Segment Start: Data for analysis

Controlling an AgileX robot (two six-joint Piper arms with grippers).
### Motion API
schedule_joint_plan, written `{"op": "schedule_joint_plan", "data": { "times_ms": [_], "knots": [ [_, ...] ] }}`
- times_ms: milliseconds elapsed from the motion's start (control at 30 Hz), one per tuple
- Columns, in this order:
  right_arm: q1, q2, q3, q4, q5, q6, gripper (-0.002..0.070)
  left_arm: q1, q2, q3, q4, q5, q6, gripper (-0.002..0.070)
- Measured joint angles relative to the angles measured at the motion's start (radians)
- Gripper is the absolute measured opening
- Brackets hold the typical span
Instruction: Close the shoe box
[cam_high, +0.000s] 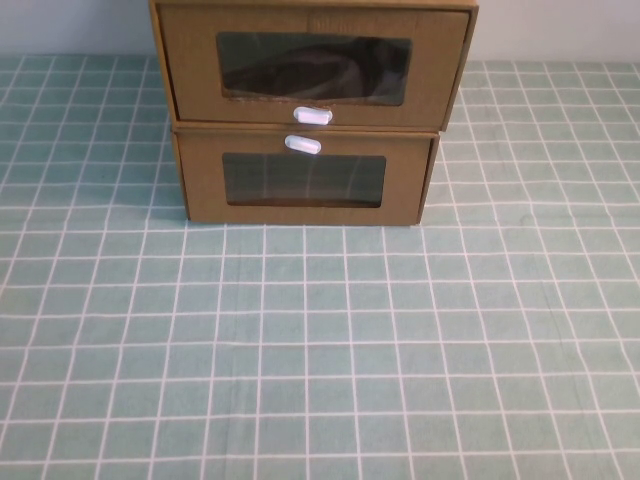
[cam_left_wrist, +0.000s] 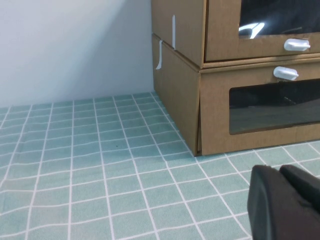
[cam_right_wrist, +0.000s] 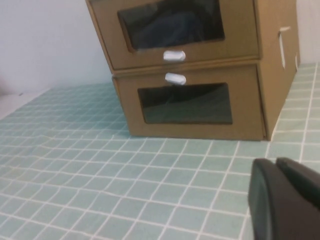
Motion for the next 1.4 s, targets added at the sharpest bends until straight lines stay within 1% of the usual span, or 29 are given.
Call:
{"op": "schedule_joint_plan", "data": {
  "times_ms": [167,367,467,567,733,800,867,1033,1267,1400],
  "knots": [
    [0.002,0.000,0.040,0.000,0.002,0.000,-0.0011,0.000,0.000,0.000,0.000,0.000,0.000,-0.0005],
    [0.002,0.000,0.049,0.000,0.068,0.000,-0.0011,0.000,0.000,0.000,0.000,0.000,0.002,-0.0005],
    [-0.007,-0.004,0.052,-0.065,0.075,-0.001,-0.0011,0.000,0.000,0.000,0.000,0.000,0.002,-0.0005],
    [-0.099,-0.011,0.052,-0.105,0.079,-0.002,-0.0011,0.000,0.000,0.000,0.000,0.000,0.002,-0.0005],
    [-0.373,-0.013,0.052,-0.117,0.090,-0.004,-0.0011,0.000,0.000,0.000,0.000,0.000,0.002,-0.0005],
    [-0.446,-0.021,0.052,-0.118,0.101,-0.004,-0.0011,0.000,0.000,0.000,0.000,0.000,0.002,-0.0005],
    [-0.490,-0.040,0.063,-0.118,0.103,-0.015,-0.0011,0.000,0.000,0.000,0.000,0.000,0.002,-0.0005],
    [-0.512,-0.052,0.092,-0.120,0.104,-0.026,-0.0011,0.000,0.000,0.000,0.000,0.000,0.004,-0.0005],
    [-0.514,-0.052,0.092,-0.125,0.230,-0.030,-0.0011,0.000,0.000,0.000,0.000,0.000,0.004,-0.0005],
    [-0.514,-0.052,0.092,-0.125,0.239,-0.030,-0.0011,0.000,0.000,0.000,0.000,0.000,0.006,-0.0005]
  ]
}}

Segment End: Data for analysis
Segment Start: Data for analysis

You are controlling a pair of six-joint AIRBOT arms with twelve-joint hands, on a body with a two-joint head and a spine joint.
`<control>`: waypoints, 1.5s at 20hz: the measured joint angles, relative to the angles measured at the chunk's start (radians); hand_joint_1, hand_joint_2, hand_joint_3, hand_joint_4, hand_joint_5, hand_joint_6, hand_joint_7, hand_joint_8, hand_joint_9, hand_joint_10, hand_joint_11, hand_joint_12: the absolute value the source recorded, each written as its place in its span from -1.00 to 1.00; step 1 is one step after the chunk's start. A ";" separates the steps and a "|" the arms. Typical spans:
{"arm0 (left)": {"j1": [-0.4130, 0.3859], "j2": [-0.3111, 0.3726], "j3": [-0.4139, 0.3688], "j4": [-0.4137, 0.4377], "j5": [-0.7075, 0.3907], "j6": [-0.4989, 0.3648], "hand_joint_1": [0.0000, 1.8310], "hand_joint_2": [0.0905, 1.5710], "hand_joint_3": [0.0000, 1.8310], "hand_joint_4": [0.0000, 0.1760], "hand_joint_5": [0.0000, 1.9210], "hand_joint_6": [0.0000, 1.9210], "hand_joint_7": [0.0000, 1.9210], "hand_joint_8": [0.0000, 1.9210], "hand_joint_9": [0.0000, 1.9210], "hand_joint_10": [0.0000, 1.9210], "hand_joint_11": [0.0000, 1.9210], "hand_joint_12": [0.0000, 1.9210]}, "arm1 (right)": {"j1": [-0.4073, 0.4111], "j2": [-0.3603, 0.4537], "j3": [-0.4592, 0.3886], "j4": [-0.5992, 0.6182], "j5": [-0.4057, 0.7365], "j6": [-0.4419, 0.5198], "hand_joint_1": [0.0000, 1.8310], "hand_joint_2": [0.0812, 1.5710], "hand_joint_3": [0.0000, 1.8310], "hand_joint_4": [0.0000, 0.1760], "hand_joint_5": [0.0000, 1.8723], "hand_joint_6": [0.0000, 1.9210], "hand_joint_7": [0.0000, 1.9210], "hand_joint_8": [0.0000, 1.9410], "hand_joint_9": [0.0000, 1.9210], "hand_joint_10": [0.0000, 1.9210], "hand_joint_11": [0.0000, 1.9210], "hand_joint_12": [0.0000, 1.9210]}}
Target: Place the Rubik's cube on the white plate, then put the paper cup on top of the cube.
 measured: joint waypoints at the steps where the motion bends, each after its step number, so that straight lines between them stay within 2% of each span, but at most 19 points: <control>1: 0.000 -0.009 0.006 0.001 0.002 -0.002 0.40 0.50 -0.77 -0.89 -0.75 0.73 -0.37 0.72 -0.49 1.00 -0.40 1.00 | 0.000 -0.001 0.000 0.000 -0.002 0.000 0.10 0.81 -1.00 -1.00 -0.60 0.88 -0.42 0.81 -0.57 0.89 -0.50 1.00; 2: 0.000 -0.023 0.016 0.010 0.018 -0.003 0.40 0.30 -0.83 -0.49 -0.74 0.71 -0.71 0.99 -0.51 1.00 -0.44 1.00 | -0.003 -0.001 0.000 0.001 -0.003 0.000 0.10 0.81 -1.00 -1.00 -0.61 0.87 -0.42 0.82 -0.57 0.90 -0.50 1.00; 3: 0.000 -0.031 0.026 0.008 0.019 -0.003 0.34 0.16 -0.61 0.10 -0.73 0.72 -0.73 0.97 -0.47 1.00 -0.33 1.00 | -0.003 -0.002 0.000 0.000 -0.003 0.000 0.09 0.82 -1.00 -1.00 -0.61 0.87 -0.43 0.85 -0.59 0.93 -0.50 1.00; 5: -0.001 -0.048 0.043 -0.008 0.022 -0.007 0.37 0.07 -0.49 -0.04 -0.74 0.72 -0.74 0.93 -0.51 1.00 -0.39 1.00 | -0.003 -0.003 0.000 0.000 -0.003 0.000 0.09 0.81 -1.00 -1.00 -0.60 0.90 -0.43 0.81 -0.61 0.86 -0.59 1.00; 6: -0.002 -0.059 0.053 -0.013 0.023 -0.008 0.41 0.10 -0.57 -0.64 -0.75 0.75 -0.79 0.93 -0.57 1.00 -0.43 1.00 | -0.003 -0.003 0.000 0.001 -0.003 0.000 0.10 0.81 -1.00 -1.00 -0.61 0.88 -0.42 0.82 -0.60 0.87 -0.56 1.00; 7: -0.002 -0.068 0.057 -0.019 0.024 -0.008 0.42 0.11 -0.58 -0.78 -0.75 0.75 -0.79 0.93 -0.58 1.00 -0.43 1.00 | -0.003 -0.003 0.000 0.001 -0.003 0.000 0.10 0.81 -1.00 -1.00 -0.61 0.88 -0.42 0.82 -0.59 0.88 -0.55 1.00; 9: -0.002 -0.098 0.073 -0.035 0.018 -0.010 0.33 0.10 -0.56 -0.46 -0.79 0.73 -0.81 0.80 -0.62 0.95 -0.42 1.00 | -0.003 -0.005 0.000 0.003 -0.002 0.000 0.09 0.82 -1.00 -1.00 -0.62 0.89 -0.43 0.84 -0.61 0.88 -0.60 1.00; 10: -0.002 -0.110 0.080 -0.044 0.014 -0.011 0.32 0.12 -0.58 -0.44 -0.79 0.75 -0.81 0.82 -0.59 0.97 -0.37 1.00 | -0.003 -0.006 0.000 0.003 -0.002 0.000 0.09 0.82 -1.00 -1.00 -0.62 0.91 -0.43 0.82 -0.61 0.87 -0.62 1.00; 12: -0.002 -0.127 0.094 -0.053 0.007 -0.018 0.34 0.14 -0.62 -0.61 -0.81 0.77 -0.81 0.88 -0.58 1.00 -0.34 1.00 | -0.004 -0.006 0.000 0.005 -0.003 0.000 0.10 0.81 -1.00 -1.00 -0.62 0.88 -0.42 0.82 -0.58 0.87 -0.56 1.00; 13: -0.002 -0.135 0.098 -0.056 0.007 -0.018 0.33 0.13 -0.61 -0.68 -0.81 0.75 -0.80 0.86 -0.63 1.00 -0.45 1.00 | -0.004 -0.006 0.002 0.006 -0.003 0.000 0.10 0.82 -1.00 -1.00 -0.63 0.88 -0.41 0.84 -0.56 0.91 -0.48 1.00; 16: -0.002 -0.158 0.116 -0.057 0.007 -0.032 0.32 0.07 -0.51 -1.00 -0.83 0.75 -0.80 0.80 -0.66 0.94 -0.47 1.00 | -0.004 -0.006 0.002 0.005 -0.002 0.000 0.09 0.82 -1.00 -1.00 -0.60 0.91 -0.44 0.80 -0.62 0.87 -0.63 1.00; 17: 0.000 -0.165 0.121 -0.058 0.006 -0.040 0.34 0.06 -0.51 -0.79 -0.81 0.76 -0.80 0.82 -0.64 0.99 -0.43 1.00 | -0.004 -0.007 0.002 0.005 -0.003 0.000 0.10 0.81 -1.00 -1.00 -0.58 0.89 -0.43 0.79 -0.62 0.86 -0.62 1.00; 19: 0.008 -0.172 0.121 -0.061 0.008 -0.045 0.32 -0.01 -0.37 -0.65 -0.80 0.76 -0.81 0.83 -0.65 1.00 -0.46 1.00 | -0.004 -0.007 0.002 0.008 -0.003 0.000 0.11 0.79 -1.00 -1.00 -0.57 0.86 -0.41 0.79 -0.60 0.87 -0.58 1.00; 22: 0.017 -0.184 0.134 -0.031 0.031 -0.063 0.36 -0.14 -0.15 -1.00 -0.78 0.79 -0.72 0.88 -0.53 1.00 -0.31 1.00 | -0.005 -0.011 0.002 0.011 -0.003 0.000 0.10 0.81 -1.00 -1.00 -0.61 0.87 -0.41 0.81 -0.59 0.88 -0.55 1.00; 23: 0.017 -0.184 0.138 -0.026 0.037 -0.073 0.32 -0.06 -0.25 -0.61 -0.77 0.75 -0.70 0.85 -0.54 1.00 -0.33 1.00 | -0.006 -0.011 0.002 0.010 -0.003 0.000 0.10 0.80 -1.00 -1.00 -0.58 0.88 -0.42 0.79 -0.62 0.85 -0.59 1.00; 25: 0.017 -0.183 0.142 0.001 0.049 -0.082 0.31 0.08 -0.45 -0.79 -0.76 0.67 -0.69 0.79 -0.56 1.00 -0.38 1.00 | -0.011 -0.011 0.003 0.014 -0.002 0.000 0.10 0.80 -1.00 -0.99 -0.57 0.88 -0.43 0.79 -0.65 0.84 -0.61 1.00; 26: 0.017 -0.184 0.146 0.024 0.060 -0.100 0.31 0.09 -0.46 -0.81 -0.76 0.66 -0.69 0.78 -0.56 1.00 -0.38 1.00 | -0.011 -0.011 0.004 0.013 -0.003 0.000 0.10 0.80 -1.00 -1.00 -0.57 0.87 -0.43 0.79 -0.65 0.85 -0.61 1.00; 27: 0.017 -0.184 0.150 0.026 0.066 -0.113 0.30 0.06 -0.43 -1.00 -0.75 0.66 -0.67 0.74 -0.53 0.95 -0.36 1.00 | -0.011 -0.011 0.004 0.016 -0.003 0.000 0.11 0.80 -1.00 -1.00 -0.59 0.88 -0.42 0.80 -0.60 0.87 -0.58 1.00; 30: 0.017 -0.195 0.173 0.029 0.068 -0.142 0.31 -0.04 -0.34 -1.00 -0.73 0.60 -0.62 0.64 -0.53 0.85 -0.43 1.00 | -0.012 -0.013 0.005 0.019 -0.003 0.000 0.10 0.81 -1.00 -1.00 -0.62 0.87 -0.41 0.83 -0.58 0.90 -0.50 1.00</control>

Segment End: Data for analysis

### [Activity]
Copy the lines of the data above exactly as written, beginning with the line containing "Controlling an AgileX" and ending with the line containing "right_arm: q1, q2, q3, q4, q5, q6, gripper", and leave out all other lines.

### [Response area]
Controlling an AgileX robot (two six-joint Piper arms with grippers).
### Motion API
schedule_joint_plan, written `{"op": "schedule_joint_plan", "data": { "times_ms": [_], "knots": [ [_, ...] ] }}`
- times_ms: milliseconds elapsed from the motion's start (control at 30 Hz), one per tuple
- Columns, in this order:
  right_arm: q1, q2, q3, q4, q5, q6, gripper (-0.002..0.070)

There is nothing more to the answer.